An average person speaks 11000–25000 words per day making speech the most common way of expressing ourselves. Be it a conversation, dialogue, speech, presentations or any general talks, we use speech to make other as well as ourselves understand thoughts and actions. If either of the side is unaware of the language of communication, the cycle will be incomplete. Hence we need a system that can bridge this language barrier. Speech to speech translation is one such system that can play important role by facilitating communication between persons speaking different languages. Worldwide efforts are being made to achieve this goal and implement it practically for use by common man. The present paper describes a major international and inter-institutional effort in this direction—in which an attempt is being made to automate speech translation among 23 Asian, Middle East and European languages including Hindi through a consortium project led by NICT Japan [1, 2]. The three key modules namely Speech Recognition, Language Translation and Speech Synthesis required for Hindi are being designed, developed and implemented by CDAC, Noida as Indian counterpart in the project. The language specific technology and the parallel corpora and the speech unit (segmental) database developed have been described. Technical details of this first ever effort, modules and their performance in the communication system have been discussed.


Owing to this era of global and border less economy, the information exchange has become inevitable and speech is the traditional and best way for the same. The global scenario adds the demand of communication among speakers of different languages. This is actually one of the great challenges before the Information Technologists to overcome language barriers across the global community, and enable them to express themselves in real time. Further, the task of bridging the Digital-divide can never be accomplished in real sense without breaking the language barriers with an intelligent system or machines.
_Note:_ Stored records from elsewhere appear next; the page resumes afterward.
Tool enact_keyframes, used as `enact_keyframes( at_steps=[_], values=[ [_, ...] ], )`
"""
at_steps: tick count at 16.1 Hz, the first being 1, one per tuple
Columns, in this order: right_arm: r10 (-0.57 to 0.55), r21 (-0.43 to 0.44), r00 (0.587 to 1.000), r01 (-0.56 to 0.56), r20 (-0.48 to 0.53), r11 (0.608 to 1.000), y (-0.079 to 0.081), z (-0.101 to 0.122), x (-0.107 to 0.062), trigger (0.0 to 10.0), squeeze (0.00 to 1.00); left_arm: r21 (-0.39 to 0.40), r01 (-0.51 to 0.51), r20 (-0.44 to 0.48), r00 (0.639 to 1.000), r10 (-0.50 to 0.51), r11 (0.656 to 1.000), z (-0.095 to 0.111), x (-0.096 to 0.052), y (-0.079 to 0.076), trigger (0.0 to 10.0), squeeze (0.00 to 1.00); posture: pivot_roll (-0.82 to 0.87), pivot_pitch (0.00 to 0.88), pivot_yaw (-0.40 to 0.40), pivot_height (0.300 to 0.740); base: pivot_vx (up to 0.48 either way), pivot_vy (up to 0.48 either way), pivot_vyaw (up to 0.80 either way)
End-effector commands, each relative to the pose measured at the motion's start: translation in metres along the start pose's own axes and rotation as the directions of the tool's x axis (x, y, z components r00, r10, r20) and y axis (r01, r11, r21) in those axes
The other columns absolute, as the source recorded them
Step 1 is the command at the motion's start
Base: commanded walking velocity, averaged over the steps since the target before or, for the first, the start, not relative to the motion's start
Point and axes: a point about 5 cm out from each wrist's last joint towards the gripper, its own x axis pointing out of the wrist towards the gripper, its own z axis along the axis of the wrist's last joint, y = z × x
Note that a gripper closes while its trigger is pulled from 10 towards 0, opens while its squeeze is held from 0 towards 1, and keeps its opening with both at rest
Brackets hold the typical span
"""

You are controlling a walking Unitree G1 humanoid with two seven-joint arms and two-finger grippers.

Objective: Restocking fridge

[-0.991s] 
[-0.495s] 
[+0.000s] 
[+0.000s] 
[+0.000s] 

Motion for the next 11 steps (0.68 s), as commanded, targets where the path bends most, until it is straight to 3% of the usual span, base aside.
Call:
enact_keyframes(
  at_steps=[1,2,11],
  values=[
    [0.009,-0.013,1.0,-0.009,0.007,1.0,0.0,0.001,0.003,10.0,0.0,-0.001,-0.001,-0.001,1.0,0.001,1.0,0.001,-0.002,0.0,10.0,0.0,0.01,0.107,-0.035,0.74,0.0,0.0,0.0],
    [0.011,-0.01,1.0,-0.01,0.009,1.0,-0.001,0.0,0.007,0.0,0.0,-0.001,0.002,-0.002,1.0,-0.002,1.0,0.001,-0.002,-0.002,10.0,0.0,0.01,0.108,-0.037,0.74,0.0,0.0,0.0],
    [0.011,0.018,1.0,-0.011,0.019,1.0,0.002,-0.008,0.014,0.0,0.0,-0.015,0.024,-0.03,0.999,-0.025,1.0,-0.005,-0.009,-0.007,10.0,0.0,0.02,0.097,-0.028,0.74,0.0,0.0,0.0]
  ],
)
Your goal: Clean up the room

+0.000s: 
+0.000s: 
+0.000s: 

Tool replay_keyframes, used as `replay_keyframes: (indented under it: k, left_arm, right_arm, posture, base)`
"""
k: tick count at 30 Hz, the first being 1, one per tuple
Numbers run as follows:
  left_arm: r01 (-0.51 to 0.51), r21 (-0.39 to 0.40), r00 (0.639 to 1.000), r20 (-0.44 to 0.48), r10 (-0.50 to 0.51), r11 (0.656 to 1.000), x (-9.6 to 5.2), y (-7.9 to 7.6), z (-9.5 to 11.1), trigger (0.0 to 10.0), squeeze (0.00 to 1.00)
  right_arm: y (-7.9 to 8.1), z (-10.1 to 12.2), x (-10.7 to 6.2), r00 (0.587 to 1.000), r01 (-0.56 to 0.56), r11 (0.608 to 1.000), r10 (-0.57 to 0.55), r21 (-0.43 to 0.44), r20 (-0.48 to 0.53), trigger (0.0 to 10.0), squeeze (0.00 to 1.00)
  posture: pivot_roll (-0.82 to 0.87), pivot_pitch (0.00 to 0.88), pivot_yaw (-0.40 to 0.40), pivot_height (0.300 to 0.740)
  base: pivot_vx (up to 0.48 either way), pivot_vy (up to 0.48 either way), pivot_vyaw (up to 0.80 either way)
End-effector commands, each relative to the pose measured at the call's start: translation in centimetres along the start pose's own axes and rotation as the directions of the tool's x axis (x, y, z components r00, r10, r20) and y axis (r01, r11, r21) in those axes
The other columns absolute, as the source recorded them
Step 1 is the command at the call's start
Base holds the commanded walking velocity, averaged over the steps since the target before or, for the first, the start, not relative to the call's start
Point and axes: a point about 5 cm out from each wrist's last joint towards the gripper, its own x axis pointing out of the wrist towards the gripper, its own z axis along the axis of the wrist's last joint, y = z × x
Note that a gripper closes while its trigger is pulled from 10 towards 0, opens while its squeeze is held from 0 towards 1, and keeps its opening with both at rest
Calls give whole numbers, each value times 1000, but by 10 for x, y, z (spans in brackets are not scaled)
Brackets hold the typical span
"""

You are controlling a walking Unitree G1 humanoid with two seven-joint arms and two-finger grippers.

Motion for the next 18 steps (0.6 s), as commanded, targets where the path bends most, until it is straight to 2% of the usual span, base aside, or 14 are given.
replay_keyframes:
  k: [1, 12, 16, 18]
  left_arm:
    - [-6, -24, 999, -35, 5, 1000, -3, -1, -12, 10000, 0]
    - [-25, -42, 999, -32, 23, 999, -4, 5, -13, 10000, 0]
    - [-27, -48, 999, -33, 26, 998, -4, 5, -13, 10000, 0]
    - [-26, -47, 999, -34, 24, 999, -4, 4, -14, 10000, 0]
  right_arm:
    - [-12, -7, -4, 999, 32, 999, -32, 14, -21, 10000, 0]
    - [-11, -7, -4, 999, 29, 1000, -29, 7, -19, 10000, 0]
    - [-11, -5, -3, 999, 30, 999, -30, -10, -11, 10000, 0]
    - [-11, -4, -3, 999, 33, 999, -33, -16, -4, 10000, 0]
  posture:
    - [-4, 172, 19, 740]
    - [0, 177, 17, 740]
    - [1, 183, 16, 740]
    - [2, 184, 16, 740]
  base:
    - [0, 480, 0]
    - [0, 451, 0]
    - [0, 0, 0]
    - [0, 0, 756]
Speech translation technology—being able to speak and have one’s words translated automatically into the other person’s language—has long been a dream of humankind. In the recent predictions, speech to speech translation has been placed as one of the ten technologies that will change the world.

All the languages prevailing in our world have different origins and set of their native mother tongue is also quite discrete. According to a study, it is quite cumbersome and costly for an ‘adult’ to learn new language than a child. Almost all worldly population finds acquisition of foreign languages extremely difficult due to the geographical factors. Thus speech to speech translation technology would be a great boon to all.

Manual translation has been limited to important official documents, news items and some award winning literary works. There exists a huge backlog of materials that needs to be translated for administration, education, commerce, tourism etc. Technological support in the form of machine aids for translation is of great importance.


Speech-translation technology is significant because it enables speakers of different languages from around the world to communicate, erasing the language divide in global business and cross-cultural exchange. Achieving speech translation would have tremendous scientific, cultural, and economic value for humankind. The article “10 Emerging Technologies That Will Change Your World” in the issue of An MIT Enterprise Technology Review lists “Universal Translation” as one of these ten technologies.

In 2007 CDAC entered into an agreement for participating in the consortium led by ATR, NICT Japan titled as Asian Speech Translation Advanced Research (A-STAR) along with research institutions from China, Korea, Thailand, Indonesia and Vietnam. In July 2009, first Asian Network based S2S system was launched. Later this consortium expanded with introduction of Middle East and European countries. Now this initiative is known as Universal Speech Translation Advance Research (U-STAR). The objective of this consortium is to cooperate in research in automated speech translation in Asian, Middle East and European languages by conducting joint research.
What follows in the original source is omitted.